• La historia de amor que empezó vomitando tallarines

En algún punto de nuestra vida todas hemos escuchado historias de amor que parecen diseñadas por el mismísimo Cupido. 

Todas mis amigas parecían haber encontrado ya a ese alguien especial y yo estaba 100% comprometida con la causa del ligoteo. Como mi trabajo no me permitía conocer gente en clases de cocina o tras un choque casual (con caída de libros incluida) en plan película americana, decidí descargarme Tinder. 

Seré sincera, no pensaba encontrar nada serio en la app, y tengo anécdotas que son material de primera para que Stephen King escriba su nueva novela de terror. De hecho, os voy a contar una de las citas más desastrosas de mi vida, una de las pocas que tiene un final feliz. 

Pero ese final de cuento ni se intuía aquella soleada tarde de septiembre. Era el día que por fin había quedado con ese chico encantador con el que llevaba semanas hablando. Estaba que me comían los nervios y con más temblores que Jack en la parte final de Titanic. Tras hacer las comprobaciones habituales de que no era un asesino en serie ni me robaría los cuadros del salón, me animé a quedar con él para cenar.

Hay que tener en cuenta que yo soy una persona delicada de estómago, soy como esos caniches de competición a los que no les vale cualquier pienso, en resumen, que a la mínima me voy por la pata abajo. Pero como él quería probar un nuevo restaurante me animé a probar, total la comida italiana tampoco es algo exótico ¿no?

Total, que llegamos a aquel restaurante monísimo de la muerte, que parecía decorado por los gemelos de Divinity y pedimos la carta. Yo elegí unos tallarines con queso y trufa porque quería aparentar que tenía mundo, que era una persona abierta a la vida y a la aventura. Mientras tanto la cita continuaba y la conexión entre nosotros era brutal, tanto que al terminar decidimos ir a tomar el postre a su casa.

Aquí fue cuando todo empezó a torcerse, mi estómago empezó a rugir como una lavadora vieja llena de zapatos. Notaba sudores fríos por la cara que me decían “deberías haberte pedido la pizza margarita”.

Cuando íbamos ya de camino hacia su casa empecé a sentir que San Pedro me estaba llamando y me daba dos opciones: o vomitaba ya o me llevaba con él a la corte celestial.

Como aun me faltaban un par de capítulos de Juego de Tronos y quería saber como acababa, elegí la primera opción.  

Aparté a mi cita de mala manera y conseguí llegar hasta la carretera, donde eché hasta la primera papilla entre dos coches.  

Y allí estaba yo vomitando como la niña del exorcista en una calle llena de gente (eran las 11 de la noche de un sábado) y, por si fuera poco, en una primera cita.
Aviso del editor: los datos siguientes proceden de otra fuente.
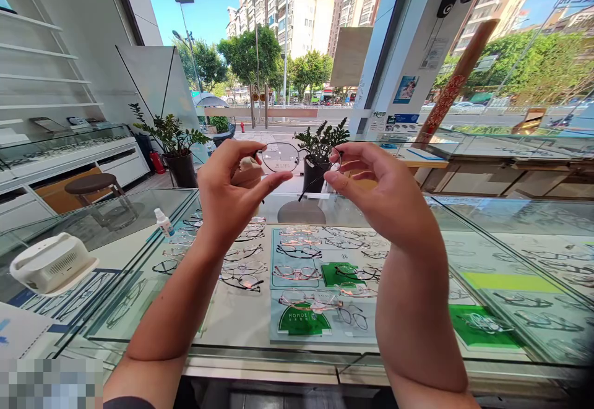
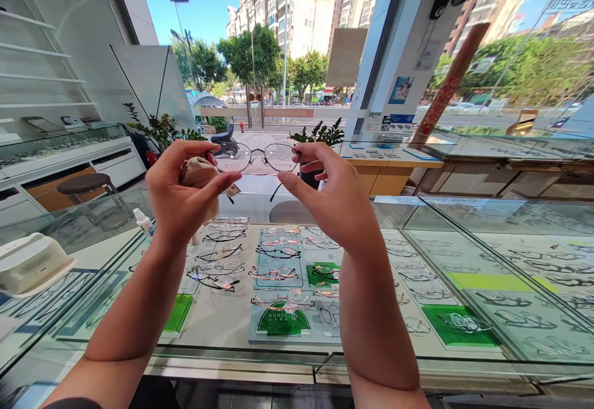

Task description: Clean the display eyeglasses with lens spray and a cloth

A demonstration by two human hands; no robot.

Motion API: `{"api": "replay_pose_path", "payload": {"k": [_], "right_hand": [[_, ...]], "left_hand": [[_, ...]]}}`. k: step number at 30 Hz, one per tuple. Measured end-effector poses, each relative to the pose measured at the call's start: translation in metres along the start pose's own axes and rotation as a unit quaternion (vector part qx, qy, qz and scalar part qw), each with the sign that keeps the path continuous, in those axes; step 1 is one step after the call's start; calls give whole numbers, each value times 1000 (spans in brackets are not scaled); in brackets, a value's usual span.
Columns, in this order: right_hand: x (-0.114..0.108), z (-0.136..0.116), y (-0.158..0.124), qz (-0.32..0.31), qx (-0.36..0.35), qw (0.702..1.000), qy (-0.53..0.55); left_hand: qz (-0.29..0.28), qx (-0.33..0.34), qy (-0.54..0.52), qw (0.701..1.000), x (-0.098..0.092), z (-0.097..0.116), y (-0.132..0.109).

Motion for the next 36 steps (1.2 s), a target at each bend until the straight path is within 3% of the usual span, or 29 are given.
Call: {"api": "replay_pose_path", "payload": {"k": [23,31,36], "right_hand": [[1,5,1,-14,13,999,-26],[2,8,1,-15,8,1000,-24],[0,5,2,0,-3,1000,-12]], "left_hand": [[1,51,54,997,3,0,-1],[7,52,63,997,3,2,-1],[3,16,15,1000,1,-9,0]]}}
Point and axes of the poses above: each hand's wrist, its own y-axis towards the middle knuckle, its own x-axis out of the palm, z = x × y, the point moved 4 cm from there along y, towards the middle knuckle, and after that the axes turned 10 degrees about -y, right-handed, at the moved point
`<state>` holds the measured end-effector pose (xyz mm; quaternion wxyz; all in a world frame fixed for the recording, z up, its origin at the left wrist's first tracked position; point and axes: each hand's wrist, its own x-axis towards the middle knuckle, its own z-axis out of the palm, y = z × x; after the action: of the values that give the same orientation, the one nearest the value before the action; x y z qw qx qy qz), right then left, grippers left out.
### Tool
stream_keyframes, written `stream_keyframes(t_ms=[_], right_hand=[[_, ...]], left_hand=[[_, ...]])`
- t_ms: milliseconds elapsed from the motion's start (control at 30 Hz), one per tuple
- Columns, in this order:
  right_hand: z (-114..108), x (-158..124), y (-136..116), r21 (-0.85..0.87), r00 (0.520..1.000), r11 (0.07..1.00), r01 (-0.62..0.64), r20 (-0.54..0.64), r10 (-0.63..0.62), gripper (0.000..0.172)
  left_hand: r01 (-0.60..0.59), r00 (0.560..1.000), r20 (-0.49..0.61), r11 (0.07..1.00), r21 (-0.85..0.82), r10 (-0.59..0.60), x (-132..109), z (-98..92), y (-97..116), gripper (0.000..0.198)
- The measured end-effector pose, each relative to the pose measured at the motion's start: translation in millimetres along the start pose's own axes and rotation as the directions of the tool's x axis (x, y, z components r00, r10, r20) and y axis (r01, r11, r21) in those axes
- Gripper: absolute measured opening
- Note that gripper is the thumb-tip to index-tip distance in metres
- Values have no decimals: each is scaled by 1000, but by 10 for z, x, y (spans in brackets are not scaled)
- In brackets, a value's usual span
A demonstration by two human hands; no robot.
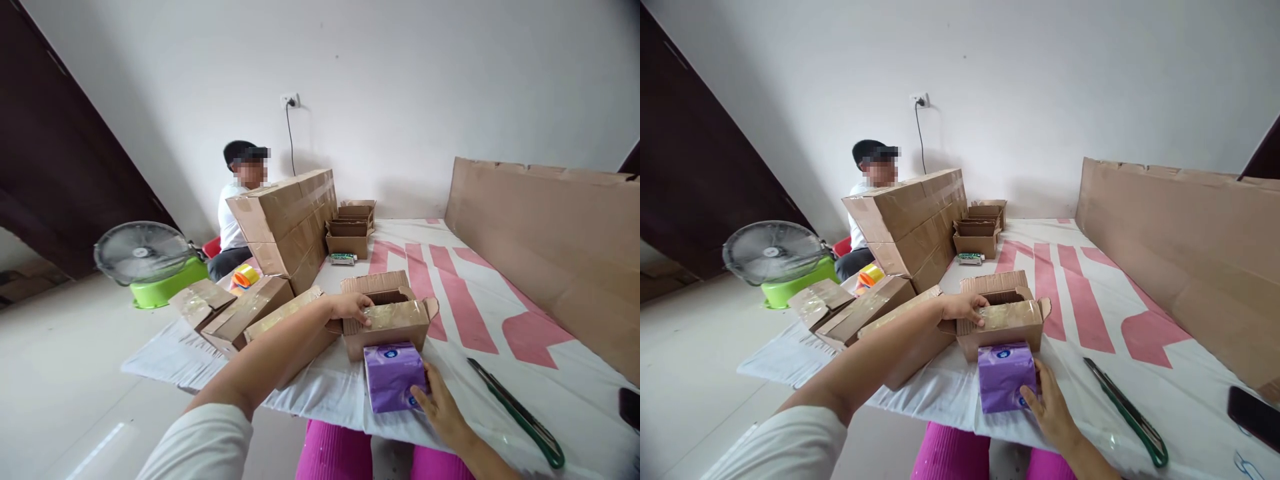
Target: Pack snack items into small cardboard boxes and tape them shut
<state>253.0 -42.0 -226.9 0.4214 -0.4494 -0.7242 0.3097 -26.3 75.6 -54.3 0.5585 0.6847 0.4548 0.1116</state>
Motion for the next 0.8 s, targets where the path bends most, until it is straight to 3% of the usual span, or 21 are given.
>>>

Cuando conseguí levantar la cabeza sin sentir que los tallarines iban a salir a saludar, miré a mi chico.  Estaba pálido y sangrando por la nariz como un condenado (cosa que le pasa cuando se estresa y le sube la presión).

Tras valorar el penoso espectáculo que estábamos dando, dimos la cita por terminada y nos sentamos en un banco a que llegase mi taxi. Como eran fiestas y había pocos coches disponibles tuvimos que esperar un buen rato. Durante ese tiempo aprovechamos para hablar como amigos, sin expectativas de que aquello fuese a llegar a más, le confesé mis problemas de estómago y la película mental que me había montado en mi cabeza.

Aunque nos reímos y lo pasamos bien tenía cero esperanzas de volver a ver a aquel sangrante caballero en algún momento de mi vida, más allá de un encontronazo casual e incómodo en Mercadona. 

Pero él debió ver potencial en algún momento de esa desastrosa cita porque a los dos días me mandó el mensaje con el que comenzó la relación más bonita que he tenido jamás:

¿Tienes tiempo para tomar unas manzanillas juntos?